### What the task requires
If a line of the entries below includes the word "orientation", it counts; state the total and nothing further.

### Data supplied
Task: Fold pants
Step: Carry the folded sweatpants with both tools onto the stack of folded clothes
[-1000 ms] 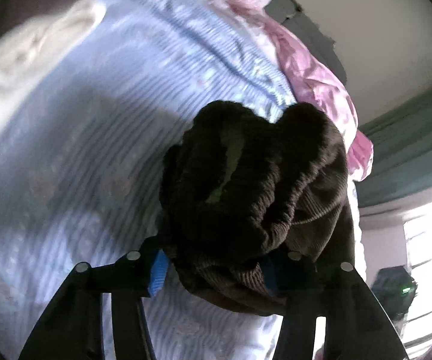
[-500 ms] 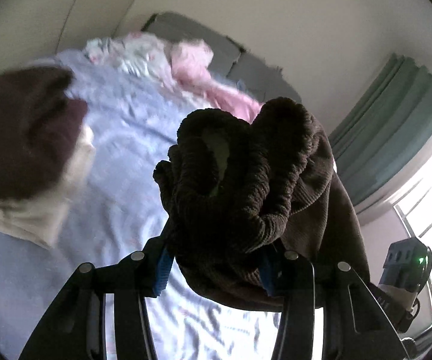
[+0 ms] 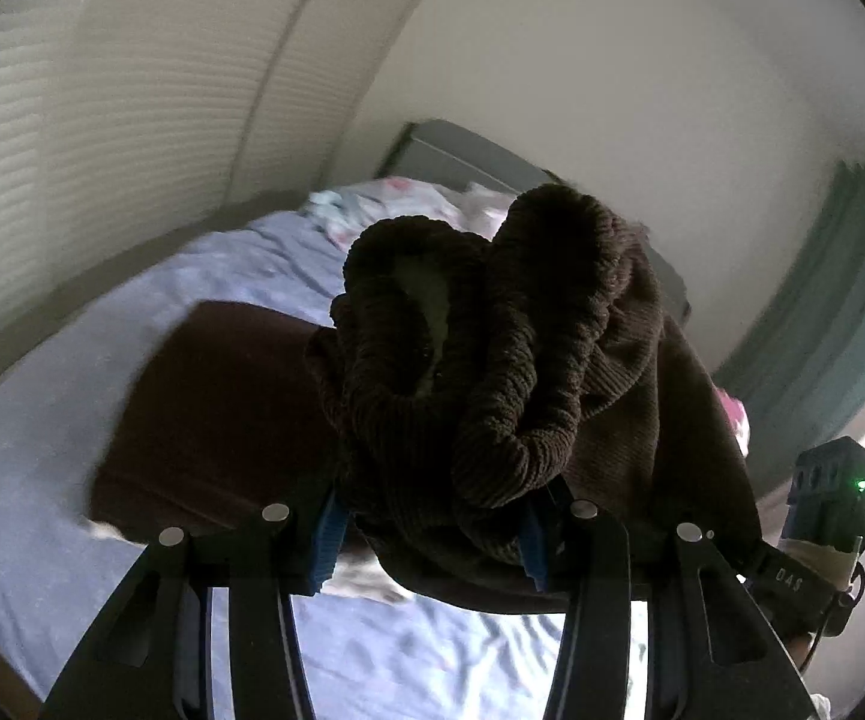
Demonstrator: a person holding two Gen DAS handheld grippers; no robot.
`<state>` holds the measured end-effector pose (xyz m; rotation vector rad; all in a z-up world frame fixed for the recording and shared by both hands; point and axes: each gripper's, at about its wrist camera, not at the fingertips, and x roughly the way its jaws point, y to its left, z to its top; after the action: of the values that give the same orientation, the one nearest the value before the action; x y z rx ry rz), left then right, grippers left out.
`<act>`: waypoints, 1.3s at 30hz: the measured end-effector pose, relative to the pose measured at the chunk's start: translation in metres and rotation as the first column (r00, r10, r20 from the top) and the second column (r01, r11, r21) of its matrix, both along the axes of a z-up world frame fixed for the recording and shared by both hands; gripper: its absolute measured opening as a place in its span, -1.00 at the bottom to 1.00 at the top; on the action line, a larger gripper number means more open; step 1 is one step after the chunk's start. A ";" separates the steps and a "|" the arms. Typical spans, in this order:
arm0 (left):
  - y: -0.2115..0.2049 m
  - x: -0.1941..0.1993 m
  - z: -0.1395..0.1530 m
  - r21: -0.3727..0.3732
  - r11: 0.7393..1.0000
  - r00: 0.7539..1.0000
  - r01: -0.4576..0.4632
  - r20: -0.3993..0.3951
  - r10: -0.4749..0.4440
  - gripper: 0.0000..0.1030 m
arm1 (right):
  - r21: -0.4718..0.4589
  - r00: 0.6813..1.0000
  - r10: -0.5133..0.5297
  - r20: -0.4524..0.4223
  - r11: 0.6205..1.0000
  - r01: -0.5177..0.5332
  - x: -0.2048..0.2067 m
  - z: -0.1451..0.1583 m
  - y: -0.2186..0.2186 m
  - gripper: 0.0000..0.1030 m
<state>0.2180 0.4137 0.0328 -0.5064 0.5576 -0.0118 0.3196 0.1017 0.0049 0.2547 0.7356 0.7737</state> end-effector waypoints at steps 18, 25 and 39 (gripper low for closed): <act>0.144 0.068 -0.116 -0.179 0.978 0.982 -0.104 -0.176 0.072 -0.06 | -0.214 0.999 0.047 -0.010 0.976 -0.048 0.053 -0.044 0.173 0.08; 0.139 0.076 -0.152 -0.180 0.978 0.981 -0.103 -0.180 0.071 0.07 | -0.256 0.995 -0.002 -0.095 0.966 -0.022 0.082 -0.078 0.168 0.13; 0.085 0.039 -0.077 0.353 0.901 0.944 -0.253 -0.115 0.310 0.62 | -0.260 0.995 0.009 -0.097 0.965 -0.034 0.085 -0.080 0.176 0.48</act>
<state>0.2565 0.4987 -0.0443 -0.2524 0.6329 0.4023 0.4047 0.2778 -0.0755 0.0443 0.9224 0.6792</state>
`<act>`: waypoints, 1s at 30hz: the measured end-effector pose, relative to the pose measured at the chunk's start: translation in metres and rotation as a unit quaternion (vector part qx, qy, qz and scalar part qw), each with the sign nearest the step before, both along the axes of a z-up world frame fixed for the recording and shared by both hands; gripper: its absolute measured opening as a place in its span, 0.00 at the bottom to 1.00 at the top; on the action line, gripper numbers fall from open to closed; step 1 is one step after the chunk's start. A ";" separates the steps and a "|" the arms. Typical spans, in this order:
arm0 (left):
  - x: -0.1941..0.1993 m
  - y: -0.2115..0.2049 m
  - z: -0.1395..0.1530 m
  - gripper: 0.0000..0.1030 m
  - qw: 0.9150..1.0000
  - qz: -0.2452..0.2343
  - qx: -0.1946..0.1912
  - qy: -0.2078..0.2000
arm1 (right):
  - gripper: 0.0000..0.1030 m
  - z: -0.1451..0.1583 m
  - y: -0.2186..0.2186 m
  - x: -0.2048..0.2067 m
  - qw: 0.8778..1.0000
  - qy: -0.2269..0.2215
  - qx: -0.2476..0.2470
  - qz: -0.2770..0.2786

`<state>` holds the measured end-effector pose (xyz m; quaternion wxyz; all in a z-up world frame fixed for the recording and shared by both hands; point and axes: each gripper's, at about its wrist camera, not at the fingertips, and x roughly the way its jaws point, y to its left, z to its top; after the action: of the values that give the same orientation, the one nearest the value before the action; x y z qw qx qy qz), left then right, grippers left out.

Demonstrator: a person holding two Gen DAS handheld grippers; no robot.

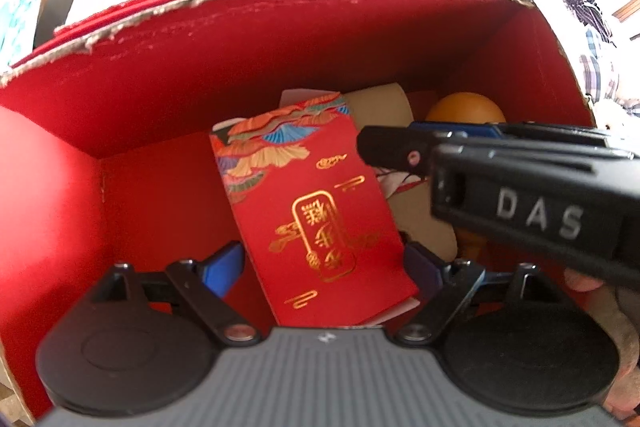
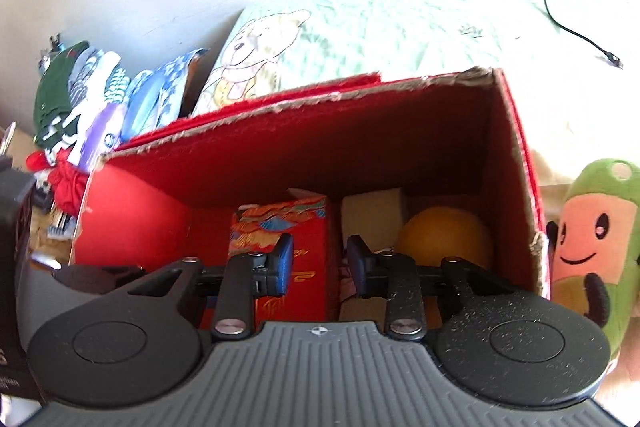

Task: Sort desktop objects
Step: 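Open the right gripper to release the envelope beside the gourd, then raise both grippers out of the red box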

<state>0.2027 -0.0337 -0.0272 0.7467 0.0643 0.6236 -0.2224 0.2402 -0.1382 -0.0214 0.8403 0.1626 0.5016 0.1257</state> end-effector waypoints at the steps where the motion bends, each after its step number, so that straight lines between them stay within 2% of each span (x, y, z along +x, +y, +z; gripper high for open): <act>1: -0.001 0.000 0.000 0.83 1.000 0.002 -0.002 0.002 | 0.32 0.002 -0.002 0.001 1.000 -0.001 -0.002 -0.008; 5: 0.001 0.003 -0.001 0.83 1.000 0.006 -0.009 0.005 | 0.28 0.007 -0.006 0.010 1.000 -0.002 -0.010 -0.021; 10: -0.011 0.012 -0.004 0.84 1.000 0.007 -0.014 0.001 | 0.28 0.000 0.010 0.015 0.996 0.008 -0.086 0.013; 12: 0.000 0.021 -0.008 0.84 1.000 0.007 -0.017 0.001 | 0.27 -0.001 0.010 0.017 0.996 0.013 -0.092 0.008; 14: 0.008 0.035 -0.017 0.84 1.000 0.007 -0.021 -0.001 | 0.14 -0.002 0.010 0.020 0.994 0.020 -0.108 -0.003; 15: 0.007 0.036 -0.017 0.84 1.000 0.007 -0.022 -0.001 | 0.12 -0.003 0.013 0.020 0.992 0.024 -0.120 -0.005; 16: 0.009 0.035 -0.016 0.84 1.000 0.007 -0.023 -0.002 | 0.12 -0.004 0.014 0.020 0.992 0.029 -0.125 -0.004; 19: 0.019 0.035 -0.019 0.84 1.000 0.007 -0.025 -0.006 | 0.21 -0.007 0.013 0.020 0.992 0.064 -0.107 -0.016; 21: 0.021 0.028 -0.020 0.84 1.000 0.007 -0.025 -0.008 | 0.15 -0.006 0.013 0.017 0.991 0.065 -0.112 -0.019; 23: 0.022 0.023 -0.019 0.84 1.000 0.006 -0.026 -0.011 | 0.02 -0.007 0.016 0.018 0.989 0.061 -0.132 -0.026; 28: 0.027 0.015 -0.020 0.85 0.999 0.008 -0.028 -0.014 | 0.00 -0.015 0.031 0.025 0.982 0.066 -0.174 -0.015; 30: 0.025 0.017 -0.017 0.85 0.999 0.009 -0.028 -0.016 | 0.00 -0.015 0.031 0.024 0.982 0.070 -0.176 -0.012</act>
<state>0.2278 -0.0165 -0.0445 0.7600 0.0415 0.6056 -0.2323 0.2640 -0.1070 -0.0365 0.8203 0.0265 0.5712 0.0135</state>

### Written solution
2